- **Task details**:
A verbatim copy is needed of the lines below from the one containing "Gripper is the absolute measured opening" up to and including the one containing "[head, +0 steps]", excluding pictures.

**** Stored data

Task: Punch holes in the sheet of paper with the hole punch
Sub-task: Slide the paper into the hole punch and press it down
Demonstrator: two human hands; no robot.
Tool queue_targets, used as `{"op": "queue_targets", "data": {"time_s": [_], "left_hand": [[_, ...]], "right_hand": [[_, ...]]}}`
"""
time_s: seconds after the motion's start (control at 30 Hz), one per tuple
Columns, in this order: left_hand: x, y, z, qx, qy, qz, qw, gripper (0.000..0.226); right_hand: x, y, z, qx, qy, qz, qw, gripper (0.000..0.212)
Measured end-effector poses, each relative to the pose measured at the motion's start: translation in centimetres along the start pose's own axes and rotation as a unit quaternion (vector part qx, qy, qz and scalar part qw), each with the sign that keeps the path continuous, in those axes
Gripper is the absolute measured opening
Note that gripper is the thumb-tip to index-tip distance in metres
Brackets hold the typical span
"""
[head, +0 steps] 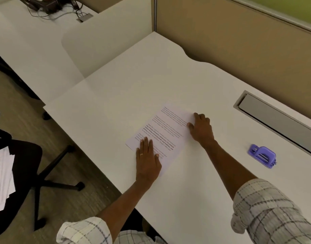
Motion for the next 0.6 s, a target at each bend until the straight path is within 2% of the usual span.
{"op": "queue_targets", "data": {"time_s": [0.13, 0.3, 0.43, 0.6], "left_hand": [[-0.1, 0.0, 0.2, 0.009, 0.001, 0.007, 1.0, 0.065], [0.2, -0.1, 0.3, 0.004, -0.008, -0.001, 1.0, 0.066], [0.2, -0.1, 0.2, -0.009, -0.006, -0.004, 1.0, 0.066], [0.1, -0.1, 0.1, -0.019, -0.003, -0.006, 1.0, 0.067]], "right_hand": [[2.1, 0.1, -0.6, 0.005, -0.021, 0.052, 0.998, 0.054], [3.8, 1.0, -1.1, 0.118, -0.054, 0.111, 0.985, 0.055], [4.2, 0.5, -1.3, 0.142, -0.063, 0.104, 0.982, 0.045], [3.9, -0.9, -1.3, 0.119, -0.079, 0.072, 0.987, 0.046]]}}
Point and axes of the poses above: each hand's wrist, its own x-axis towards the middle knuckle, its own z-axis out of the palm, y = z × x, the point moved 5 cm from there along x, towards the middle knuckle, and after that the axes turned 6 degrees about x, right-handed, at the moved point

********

- **Solution to the exercise**:
Gripper is the absolute measured opening
Note that gripper is the thumb-tip to index-tip distance in metres
Brackets hold the typical span
"""
[head, +0 steps] 

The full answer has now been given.